En raison de l’élargissement du conflit militaire au Moyen-Orient, les marchés financiers mondiaux ont connu une forte volatilité. Selon une synthèse de l’Associated Press, la panique liée à l’expansion de la guerre a d’abord touché les secteurs du tourisme tels que les compagnies aériennes, les croisières et l’hôtellerie, en raison de la hausse du prix du pétrole, entraînant une faiblesse générale. Parallèlement, la performance meilleure que prévu du secteur manufacturier a soutenu la tendance des obligations d’État, avec une hausse des rendements obligataires américains, ce qui pourrait limiter la décision de la Fed de réduire ses taux d’intérêt. Les investisseurs doivent suivre de près l’évolution de la guerre entre l’Iran et les États-Unis cette semaine et gérer leurs actifs en conséquence.
Augmentation des coûts énergétiques, affaiblissement du pouvoir d’achat des consommateurs
L’instabilité dans la région du Moyen-Orient suscite des inquiétudes quant à une interruption de l’approvisionnement, provoquant une hausse significative des prix du pétrole et du gaz naturel. Le prix du pétrole brut de référence aux États-Unis a augmenté de 7,6 % pour atteindre 72,12 dollars le baril. La hausse des coûts énergétiques impacte directement le marché de consommation final ; le prix de l’essence augmente, ce qui alourdit le budget des ménages pour le transport et les dépenses quotidiennes.
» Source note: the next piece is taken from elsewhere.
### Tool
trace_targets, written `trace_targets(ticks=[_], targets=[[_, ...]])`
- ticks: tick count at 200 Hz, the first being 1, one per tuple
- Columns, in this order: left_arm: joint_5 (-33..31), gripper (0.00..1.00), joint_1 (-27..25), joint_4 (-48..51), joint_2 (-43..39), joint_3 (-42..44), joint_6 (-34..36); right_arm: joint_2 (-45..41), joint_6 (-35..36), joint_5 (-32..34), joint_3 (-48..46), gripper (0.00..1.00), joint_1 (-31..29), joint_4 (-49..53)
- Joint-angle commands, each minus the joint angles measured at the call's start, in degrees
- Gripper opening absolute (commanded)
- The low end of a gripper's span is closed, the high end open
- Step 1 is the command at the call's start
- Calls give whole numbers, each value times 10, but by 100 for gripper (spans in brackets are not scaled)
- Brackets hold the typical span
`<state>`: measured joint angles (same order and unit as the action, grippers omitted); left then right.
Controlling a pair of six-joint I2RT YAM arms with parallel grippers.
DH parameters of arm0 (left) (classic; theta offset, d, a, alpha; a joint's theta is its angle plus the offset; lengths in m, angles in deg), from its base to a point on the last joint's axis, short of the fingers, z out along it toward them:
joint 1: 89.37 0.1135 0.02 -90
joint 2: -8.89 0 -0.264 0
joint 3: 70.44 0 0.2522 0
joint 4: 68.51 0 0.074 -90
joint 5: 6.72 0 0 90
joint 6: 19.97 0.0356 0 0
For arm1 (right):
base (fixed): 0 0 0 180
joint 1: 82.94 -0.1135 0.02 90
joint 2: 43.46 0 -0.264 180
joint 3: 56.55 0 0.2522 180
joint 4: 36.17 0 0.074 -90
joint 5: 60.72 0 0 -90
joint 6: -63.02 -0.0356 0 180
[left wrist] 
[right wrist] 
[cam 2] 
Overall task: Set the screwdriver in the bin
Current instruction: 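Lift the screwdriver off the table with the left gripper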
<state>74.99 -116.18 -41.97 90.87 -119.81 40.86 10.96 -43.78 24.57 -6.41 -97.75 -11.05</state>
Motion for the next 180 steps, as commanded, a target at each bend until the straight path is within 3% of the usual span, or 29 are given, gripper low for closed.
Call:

En raison de l’arrêt de la production par les principaux fournisseurs de gaz naturel liquéfié en raison de la guerre, les prix du gaz en Europe ont également augmenté, annonçant une hausse importante des coûts de chauffage pour l’hiver. La montée des coûts énergétiques et la crise inflationniste, causées par le conflit géopolitique, affaiblissent le pouvoir d’achat des consommateurs.
Baisse des actions dans le secteur du tourisme, des hôtels et de l’aviation
La hausse des prix du pétrole constitue une menace directe pour les industries dépendantes du carburant, notamment l’aviation et les croisières. Les actions de United Airlines et American Airlines ont respectivement chuté de 3,3 % et 4,3 %, en raison de la flambée des coûts du carburant et de la fermeture de certains aéroports au Moyen-Orient, perturbant leurs opérations. Norwegian Cruise Line a enregistré une baisse encore plus importante de 11,9 %, reflétant la crainte que, après avoir payé leurs dépenses essentielles, les consommateurs réduisent leurs dépenses pour les voyages non essentiels. De plus, les performances des hôtels, des détaillants à prix réduit et des promoteurs immobiliers ont été inférieures à celles du marché général.
Les rendements obligataires américains ne baissent pas, mais augmentent, influençant la décision de la Fed de ne pas réduire ses taux
Face à l’augmentation de l’aversion au risque, les rendements des obligations américaines n’ont pas diminué comme d’habitude, mais ont plutôt augmenté en raison des anticipations d’inflation renforcées. Le rendement du bon du Trésor à 10 ans est passé de 3,97 % à 4,03 %, reflétant la prévision que la hausse des prix du pétrole maintiendra l’inflation au-dessus de l’objectif de politique. Les données du secteur manufacturier, meilleures que prévu, ont également soutenu cette tendance. La hausse des rendements obligataires pourrait conduire la Fed à maintenir ses taux inchangés, sans baisse.
Les marchés boursiers mondiaux en baisse, la vigilance reste de mise
Les principales bourses mondiales ont généralement clôturé en baisse en raison des risques géopolitiques. L’indice DAX allemand, le CAC 40 français et l’indice Hang Seng de Hong Kong ont tous chuté de plus de 2 %, tandis que le marché de Shanghai a légèrement augmenté. Le S&P 500 et le Nasdaq ont tous deux reculé de 0,3 %, montrant une résistance initiale à la baisse. Michael Wilson, analyste stratégique chez Morgan Stanley, a déclaré que, historiquement, l’impact des conflits militaires au Moyen-Orient sur le marché est généralement de courte durée. Pour provoquer une rupture structurelle sur le marché américain, le prix du pétrole doit dépasser la barre des 100 dollars le baril. Bien que le prix du pétrole ait connu une hausse notable, il reste en dessous de ce seuil. Les investisseurs surveillent de près si le conflit évoluera en guerre prolongée et l’ampleur des perturbations dans la chaîne d’approvisionnement énergétique, afin d’ajuster leurs allocations d’actifs en conséquence.